● Task
Copy the records below exactly, starting at the line that contains "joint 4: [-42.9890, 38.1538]" and ending at the line that contains "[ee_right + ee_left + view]"; leave out any pictures.

● Given records
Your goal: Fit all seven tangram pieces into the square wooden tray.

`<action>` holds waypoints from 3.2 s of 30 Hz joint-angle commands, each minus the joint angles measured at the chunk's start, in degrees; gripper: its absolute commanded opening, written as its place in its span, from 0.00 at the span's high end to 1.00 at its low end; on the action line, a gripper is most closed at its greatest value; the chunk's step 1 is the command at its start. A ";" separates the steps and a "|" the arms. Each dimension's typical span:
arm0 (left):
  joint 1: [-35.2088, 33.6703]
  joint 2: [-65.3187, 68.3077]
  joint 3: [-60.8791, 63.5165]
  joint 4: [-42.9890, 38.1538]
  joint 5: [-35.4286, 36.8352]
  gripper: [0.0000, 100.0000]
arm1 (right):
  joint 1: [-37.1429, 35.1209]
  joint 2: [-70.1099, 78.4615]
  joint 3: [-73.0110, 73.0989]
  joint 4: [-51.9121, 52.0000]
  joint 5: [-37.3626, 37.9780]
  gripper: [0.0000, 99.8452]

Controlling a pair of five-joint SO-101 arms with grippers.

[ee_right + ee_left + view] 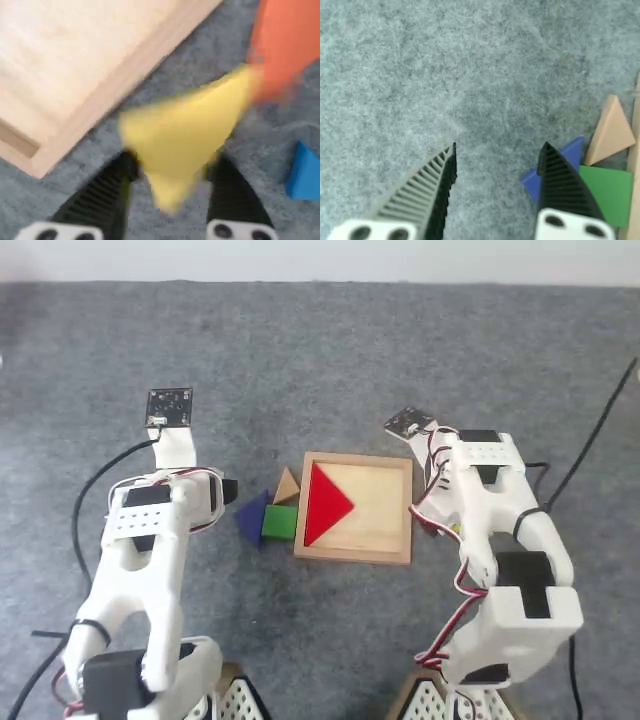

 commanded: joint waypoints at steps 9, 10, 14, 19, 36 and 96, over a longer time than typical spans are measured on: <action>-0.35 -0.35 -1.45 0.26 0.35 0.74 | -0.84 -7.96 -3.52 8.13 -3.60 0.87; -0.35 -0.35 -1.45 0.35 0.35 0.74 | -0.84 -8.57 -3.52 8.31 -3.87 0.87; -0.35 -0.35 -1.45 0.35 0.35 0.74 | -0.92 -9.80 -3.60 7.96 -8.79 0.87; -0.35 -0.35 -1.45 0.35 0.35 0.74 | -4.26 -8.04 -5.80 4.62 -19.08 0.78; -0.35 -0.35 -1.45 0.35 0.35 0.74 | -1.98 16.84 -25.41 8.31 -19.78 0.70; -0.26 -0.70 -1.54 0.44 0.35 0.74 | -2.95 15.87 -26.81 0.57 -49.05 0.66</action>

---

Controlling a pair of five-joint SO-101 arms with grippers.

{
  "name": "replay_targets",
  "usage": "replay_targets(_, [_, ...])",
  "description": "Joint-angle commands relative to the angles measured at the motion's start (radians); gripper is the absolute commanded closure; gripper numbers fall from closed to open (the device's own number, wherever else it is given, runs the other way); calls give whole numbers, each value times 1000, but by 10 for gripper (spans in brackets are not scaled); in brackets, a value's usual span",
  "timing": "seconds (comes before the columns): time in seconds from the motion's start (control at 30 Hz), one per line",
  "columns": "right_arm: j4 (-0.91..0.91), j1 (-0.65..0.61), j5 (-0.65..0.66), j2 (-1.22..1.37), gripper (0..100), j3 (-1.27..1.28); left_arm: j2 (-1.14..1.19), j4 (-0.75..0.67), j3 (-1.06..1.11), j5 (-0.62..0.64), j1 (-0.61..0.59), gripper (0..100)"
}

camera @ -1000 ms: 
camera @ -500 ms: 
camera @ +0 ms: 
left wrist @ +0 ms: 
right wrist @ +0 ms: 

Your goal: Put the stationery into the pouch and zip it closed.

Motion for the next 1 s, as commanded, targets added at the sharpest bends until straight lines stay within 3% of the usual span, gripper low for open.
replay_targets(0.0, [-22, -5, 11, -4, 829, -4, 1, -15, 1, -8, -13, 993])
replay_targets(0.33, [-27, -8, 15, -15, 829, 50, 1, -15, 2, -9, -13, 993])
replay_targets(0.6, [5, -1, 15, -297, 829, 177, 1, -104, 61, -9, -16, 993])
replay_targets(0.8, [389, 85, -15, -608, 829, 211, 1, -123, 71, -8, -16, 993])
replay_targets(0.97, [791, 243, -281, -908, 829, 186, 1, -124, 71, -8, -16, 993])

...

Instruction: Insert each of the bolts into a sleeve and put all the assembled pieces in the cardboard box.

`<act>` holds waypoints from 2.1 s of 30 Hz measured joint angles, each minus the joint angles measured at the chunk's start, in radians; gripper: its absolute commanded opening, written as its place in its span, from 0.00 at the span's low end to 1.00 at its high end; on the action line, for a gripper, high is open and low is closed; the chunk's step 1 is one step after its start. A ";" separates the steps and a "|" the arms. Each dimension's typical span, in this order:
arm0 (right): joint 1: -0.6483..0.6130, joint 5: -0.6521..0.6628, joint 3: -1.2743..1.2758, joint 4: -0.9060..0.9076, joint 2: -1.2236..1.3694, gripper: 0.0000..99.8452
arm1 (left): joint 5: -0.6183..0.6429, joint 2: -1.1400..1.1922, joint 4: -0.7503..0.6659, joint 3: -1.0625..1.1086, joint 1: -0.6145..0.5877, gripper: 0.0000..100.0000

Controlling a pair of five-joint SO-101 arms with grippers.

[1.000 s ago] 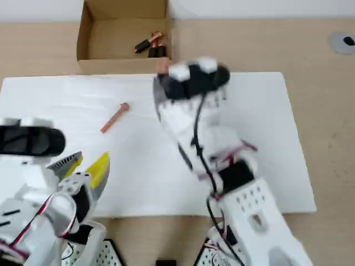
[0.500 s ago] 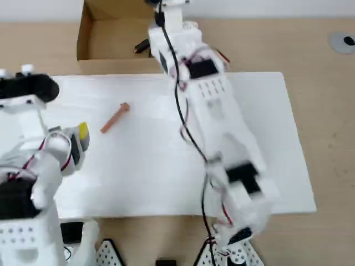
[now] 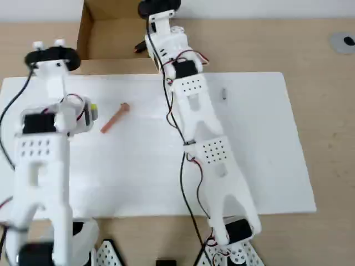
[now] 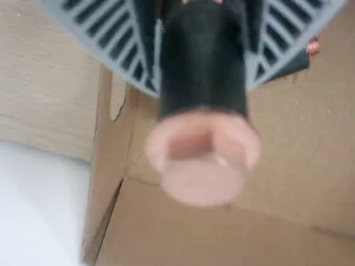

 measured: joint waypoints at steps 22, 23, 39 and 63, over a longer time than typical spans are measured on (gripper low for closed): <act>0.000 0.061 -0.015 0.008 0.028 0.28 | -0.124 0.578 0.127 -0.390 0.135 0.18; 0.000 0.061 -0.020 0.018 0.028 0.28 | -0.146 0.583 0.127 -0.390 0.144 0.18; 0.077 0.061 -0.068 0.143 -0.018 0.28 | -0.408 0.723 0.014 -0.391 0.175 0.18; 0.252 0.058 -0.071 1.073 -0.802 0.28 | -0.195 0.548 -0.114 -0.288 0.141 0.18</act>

● Answer space
  joint 4: [-42.9890, 38.1538]
  joint 5: [-35.4286, 36.8352]
  gripper: [0.0000, 100.0000]
arm1 (right):
  joint 1: [-37.1429, 35.1209]
  joint 2: [-70.1099, 78.4615]
  joint 3: [-73.0110, 73.0989]
  joint 4: [-51.9121, 52.0000]
  joint 5: [-37.3626, 37.9780]
  gripper: [0.0000, 99.8452]

Controlling a pair of five-joint SO-101 arms with grippers.

[ee_right + ee_left + view] 

The exercise requires no additional answer.